### Assignment
Without including any picture, transcribe the entries below word for word.

-------------------------

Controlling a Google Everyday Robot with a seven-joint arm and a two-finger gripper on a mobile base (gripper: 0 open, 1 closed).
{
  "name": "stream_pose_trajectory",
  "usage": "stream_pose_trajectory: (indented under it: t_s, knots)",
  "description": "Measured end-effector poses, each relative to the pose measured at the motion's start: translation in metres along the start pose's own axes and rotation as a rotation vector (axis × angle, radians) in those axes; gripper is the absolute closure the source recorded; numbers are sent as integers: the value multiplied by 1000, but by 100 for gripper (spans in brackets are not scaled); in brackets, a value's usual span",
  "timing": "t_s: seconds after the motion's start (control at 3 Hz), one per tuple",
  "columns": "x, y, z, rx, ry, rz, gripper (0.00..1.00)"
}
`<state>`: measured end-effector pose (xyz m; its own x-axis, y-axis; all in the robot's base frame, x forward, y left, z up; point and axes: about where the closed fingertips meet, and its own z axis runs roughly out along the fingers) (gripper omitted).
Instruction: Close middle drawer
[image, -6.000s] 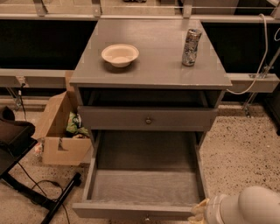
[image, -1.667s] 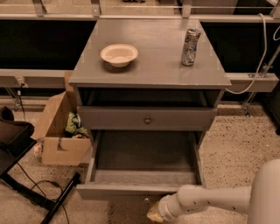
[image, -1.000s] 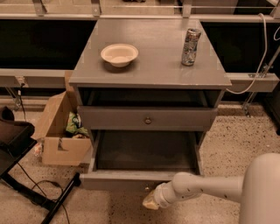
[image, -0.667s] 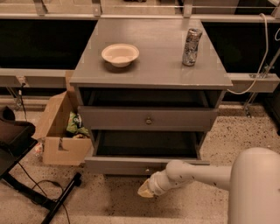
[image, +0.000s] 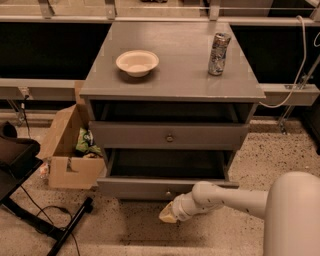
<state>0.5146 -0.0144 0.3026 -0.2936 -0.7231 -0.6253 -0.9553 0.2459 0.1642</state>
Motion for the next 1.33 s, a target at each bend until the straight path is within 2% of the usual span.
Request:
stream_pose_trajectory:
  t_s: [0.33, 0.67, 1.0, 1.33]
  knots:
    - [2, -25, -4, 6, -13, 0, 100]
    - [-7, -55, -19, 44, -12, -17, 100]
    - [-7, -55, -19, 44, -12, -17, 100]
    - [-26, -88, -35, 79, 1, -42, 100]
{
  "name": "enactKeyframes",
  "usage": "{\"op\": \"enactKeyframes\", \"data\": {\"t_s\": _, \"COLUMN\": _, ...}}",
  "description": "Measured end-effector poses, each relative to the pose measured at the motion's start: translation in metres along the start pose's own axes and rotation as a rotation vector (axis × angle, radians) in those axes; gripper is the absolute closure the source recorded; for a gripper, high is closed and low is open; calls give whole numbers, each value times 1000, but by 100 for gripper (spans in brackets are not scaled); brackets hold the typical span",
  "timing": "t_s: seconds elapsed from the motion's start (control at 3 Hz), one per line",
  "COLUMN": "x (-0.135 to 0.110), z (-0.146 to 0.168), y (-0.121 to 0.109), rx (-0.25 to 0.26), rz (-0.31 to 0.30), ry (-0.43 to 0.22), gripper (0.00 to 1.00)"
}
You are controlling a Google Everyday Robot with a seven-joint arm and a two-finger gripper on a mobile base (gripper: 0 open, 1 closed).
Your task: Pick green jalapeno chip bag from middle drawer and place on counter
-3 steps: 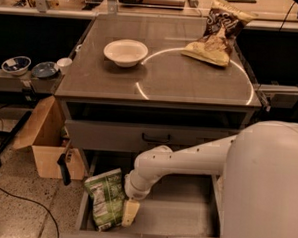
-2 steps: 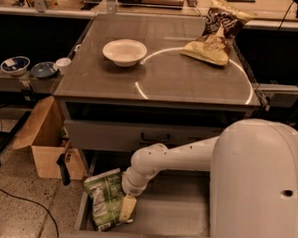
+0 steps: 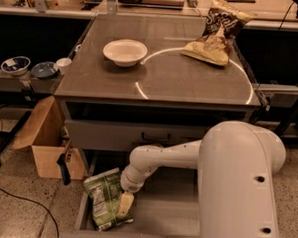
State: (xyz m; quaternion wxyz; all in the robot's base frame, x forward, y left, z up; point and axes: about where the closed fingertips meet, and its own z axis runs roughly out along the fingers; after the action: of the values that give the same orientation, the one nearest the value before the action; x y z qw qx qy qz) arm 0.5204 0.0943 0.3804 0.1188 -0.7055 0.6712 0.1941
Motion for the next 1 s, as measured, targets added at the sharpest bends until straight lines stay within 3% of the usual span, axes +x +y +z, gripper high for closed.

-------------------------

### Task output
Controlling a Google Everyday Robot with a seven-joint arm and a two-finger gripper on a mobile base (gripper: 0 open, 1 closed).
{
  "name": "stream_pose_trajectory",
  "usage": "stream_pose_trajectory: (indented under it: t_s, knots)",
  "description": "Measured end-effector poses, each relative to the pose measured at the motion's start: translation in metres along the start pose's own axes and rotation as a rotation vector (axis × angle, radians) in those axes; gripper is the absolute closure the source recorded; numbers are sent as integers: the value multiplied by 1000, but by 100 for gripper (spans in brackets are not scaled); in brackets, a value's usual span",
  "timing": "t_s: seconds after the motion's start (control at 3 Hz), one per tuple",
  "columns": "x, y, z, rx, ry, rz, gripper (0.00..1.00)"
}
`<state>`: measured end-effector pose (xyz m; its own x-axis, y-axis; all in the robot's base frame, x forward, y left, z up; point and axes: about where the closed fingertips meet, and its own z axis runs roughly out along the fingers) (gripper omitted).
Instruction: Close middle drawer
[image, -6.000s] 
[image, -1.667s] 
[image, -1.000s] 
[image, -0.667s] 
[image, +0.000s] 
<state>0.5146 -0.0144 0.3026 -0.2936 -0.7231 -0.6253 -0.9553 0.2459 0.1642</state>
Motion for the next 1.33 s, a target at each bend until the straight path is within 2% of the usual span.
Request:
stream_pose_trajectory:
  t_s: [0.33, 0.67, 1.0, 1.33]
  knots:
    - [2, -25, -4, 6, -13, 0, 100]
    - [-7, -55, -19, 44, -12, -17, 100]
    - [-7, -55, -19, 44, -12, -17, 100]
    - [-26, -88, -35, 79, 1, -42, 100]
{
  "name": "enactKeyframes",
  "usage": "{\"op\": \"enactKeyframes\", \"data\": {\"t_s\": _, \"COLUMN\": _, ...}}",
  "description": "Measured end-effector poses, each relative to the pose measured at the motion's start: translation in metres along the start pose's own axes and rotation as a rotation vector (axis × angle, radians) in those axes; gripper is the absolute closure the source recorded; for a gripper, high is closed and low is open; calls give whole numbers, each value times 1000, but by 100 for gripper (spans in brackets are not scaled); brackets hold the typical span",
  "timing": "t_s: seconds elapsed from the motion's start (control at 3 Hz), one per line",
  "COLUMN": "x (-0.135 to 0.110), z (-0.146 to 0.168), y (-0.121 to 0.109), rx (-0.25 to 0.26), rz (-0.31 to 0.30), ry (-0.43 to 0.22), gripper (0.00 to 1.00)"
}
You are controlling a Google Everyday Robot with a seven-joint arm and a two-finger gripper on a mobile base (gripper: 0 open, 1 closed).
Your task: Pick green jalapeno chip bag from middle drawer and place on counter
-3 steps: 
-2 steps: 
+0 steps: 
State: (xyz m; quaternion wxyz; all in the robot's base frame, x forward, y left, z up; point and axes: about where the closed fingertips meet, and its own z axis runs roughly out along the fingers; after the action: of the values that give the same orientation, the one nearest the value before the action; x y z qw qx qy qz) arm 0.5204 0.0943 0.3804 0.1188 -0.7055 0.6712 0.1941
Motion for the next 1 s, as measured, targets added at the sharpest bends until straight lines stay within 3% of the usual span, axes +x +y +z, gripper high for closed.

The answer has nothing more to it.